Opinión | Todo por escrito

Abrir los ojos

Hay miradas que te reconocen sin haberte visto antes, que parecen comprender con un parpadeo todo el amor, el dolor, la alegría y la ira que habita en ti. Unos ojos que, en una fracción de segundo, te devuelven la ternura de ese abrazo que ya nunca recibirás. Que te hacen sentir querido, importante, en casa. Solo que esos ojos maternales proceden de la otra parte del planeta y entre ellos hay un hermoso bindi que parece observarte también.

Hay miradas que perciben en ti mucho más de lo que eres, que te imaginan siendo. Que vislumbran en ti el futuro y te guían en un océano de vida y tesoros por descubrir. Esos ojos verdes tostados que reconocerías más allá de este mundo, que te desnudan y te cuentan toda la verdad. Un fulgor capaz de crear galaxias solo con despertarse cada mañana. 

Hay miradas cuya fuerza no es de este mundo. Que se sobreponen a la devastación y se yerguen cuando todos los demás caen desfallecidos. Que infunden respeto por ese ímpetu desbordado que solo unos pocos valientes se atreven a mirar frente a frente. Unos ojos que ni la luz más mortecina consigue aplacar, que ganan batallas después de muertos. 

A lo largo del día, cruzamos nuestra mirada con decenas de personas. Observamos a los otros, pero son ellos los que nos ven. La complicidad y dulzura inesperada de un desconocido, el universo concentrado que emana de la pasión verdadera o la intensidad de ese afecto que nos acompaña, aunque tengamos que cerrar los ojos para verlo. 

Hay tanto amor, empatía, devoción y reconocimiento en nuestras miradas, que parece increíble que los seres humanos seamos capaces, al mismo tiempo, de albergar los sentimiento más bajos y despreciables.

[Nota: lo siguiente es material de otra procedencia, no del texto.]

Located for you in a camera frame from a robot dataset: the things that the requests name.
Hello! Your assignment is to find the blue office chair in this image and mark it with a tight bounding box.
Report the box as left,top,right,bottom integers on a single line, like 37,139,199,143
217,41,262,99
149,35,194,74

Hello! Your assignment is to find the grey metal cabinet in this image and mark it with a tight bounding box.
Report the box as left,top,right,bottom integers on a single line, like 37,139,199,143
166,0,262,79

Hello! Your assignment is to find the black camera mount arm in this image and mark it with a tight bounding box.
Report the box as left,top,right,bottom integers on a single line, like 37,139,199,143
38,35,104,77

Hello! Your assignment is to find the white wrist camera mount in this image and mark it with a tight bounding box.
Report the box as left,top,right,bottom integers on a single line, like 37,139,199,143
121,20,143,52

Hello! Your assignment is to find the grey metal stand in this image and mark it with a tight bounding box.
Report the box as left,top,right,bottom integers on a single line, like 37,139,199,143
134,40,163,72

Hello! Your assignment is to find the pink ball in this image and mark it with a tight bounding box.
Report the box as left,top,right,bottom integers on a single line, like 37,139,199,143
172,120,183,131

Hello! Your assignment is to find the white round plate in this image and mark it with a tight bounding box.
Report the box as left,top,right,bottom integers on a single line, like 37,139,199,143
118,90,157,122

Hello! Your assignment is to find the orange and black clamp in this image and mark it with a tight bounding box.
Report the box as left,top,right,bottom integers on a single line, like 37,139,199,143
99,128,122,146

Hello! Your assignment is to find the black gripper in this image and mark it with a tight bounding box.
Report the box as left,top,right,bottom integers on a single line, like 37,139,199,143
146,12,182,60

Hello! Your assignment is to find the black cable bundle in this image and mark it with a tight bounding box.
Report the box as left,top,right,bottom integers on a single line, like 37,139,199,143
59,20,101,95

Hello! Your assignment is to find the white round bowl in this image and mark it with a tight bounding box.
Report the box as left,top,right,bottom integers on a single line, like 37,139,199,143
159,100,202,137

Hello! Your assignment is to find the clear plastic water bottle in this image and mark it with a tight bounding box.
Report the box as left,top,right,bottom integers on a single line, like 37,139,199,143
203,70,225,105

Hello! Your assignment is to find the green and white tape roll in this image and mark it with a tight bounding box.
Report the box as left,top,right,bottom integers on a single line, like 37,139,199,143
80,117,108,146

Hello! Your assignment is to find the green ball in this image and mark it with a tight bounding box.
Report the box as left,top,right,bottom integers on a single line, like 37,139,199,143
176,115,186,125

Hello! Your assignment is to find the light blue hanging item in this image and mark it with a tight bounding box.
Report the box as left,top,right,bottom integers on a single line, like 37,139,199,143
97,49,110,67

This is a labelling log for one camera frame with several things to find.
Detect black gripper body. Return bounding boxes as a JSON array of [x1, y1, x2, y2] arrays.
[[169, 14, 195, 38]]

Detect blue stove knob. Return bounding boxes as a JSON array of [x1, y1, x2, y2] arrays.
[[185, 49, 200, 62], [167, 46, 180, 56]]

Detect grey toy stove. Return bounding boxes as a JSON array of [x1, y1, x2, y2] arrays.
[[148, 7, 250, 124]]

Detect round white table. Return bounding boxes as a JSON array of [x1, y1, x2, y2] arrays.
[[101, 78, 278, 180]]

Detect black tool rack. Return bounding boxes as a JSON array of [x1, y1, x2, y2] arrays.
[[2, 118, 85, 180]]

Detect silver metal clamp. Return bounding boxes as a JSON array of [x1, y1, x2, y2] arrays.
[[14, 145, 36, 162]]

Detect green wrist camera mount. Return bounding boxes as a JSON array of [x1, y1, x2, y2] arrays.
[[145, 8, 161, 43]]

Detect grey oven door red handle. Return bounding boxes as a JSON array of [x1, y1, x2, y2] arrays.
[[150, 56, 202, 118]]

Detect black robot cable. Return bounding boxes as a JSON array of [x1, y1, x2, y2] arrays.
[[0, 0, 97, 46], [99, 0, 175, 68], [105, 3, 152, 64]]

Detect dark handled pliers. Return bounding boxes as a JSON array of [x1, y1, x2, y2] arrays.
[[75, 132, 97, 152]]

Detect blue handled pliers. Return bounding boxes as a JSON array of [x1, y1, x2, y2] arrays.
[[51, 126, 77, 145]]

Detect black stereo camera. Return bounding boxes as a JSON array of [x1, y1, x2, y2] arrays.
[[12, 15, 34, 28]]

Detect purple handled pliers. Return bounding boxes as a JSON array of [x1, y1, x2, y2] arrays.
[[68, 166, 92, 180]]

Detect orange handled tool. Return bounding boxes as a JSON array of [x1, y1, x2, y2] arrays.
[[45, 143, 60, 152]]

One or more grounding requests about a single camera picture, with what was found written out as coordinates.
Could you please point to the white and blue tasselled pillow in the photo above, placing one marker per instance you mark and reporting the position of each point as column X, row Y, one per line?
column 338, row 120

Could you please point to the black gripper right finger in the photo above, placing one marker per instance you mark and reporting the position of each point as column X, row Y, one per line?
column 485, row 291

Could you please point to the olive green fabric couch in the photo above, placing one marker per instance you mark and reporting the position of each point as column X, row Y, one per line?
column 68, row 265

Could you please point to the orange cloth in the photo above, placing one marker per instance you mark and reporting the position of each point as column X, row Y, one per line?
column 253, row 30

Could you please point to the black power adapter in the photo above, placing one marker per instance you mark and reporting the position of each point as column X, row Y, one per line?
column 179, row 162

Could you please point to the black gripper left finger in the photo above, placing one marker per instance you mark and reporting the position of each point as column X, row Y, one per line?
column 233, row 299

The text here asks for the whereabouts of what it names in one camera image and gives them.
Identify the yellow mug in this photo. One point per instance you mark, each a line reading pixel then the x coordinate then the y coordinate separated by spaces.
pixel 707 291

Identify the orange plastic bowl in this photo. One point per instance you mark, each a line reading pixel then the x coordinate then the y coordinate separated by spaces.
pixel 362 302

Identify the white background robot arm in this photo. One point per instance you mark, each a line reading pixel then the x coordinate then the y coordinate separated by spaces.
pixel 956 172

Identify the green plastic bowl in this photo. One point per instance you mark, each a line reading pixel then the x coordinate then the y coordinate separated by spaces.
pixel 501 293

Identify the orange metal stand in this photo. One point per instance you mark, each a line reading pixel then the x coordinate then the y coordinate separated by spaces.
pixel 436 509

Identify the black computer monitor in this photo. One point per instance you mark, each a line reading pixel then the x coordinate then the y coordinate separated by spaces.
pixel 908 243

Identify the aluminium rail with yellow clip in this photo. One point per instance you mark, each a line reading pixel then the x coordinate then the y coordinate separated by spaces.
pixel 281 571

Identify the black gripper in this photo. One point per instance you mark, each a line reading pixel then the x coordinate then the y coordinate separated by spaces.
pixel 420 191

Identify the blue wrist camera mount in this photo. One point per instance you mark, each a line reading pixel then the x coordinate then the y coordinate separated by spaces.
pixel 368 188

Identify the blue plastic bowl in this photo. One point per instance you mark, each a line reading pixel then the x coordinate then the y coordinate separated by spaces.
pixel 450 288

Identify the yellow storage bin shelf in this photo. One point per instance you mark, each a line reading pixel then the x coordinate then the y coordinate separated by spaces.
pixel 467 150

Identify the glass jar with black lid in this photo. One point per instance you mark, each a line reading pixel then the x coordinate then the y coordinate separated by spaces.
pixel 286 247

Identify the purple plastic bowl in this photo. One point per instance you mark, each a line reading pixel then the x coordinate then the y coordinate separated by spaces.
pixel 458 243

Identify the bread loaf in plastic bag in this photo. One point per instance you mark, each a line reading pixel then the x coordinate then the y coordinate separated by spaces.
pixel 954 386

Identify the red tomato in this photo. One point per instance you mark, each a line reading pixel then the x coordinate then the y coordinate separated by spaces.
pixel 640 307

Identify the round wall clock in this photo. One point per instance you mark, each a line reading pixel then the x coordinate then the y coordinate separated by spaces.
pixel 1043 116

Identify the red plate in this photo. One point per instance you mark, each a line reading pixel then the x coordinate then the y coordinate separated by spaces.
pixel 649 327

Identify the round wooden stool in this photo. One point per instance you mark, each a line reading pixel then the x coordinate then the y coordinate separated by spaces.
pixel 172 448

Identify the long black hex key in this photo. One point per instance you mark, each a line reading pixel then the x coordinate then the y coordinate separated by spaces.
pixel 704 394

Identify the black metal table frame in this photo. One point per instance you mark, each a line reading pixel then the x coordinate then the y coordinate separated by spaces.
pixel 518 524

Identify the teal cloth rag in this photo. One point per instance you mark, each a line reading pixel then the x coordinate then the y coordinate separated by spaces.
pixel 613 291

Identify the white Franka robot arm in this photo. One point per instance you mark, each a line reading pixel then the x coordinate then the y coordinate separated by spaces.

Porque también hay miradas vacías, huecas, huérfanas de ojos. Atenazadas por la cobardía y el odio al diferente. Miradas hambrientas de algo, porque contienen la nada. Cautivas en una trampa de profecías fatuas. Que ambicionan lo que ven otros ojos, porque los suyos perdieron el don de descubrir el mundo en toda su complejidad y riqueza. Miradas esquivas que se saben culpables de haber malogrado el más hermoso de los sentidos. 

Aseamos nuestro cuerpo e higienizamos nuestras casas, hasta hacemos limpieza de nuestros ordenadores y móviles. Sin embargo, no practicamos la higiene con nuestra forma de mirar: los prejuicios se acumulan como legañas enquistadas que nos impiden ver la plenitud del otro. 

El elogio a la ceguera que parece regir nuestros destinos es una pandemia de la que no saldremos vivos. Y si lo hacemos no merecerá la pena, porque vagaremos tullidos e invidentes de espíritu en un mundo sombrío y ofuscado. Abramos los ojos antes de que sea demasiado tarde y no olvidemos que, solo a través de la mirada del otro, podemos intuir lo mejor de nosotros mismos.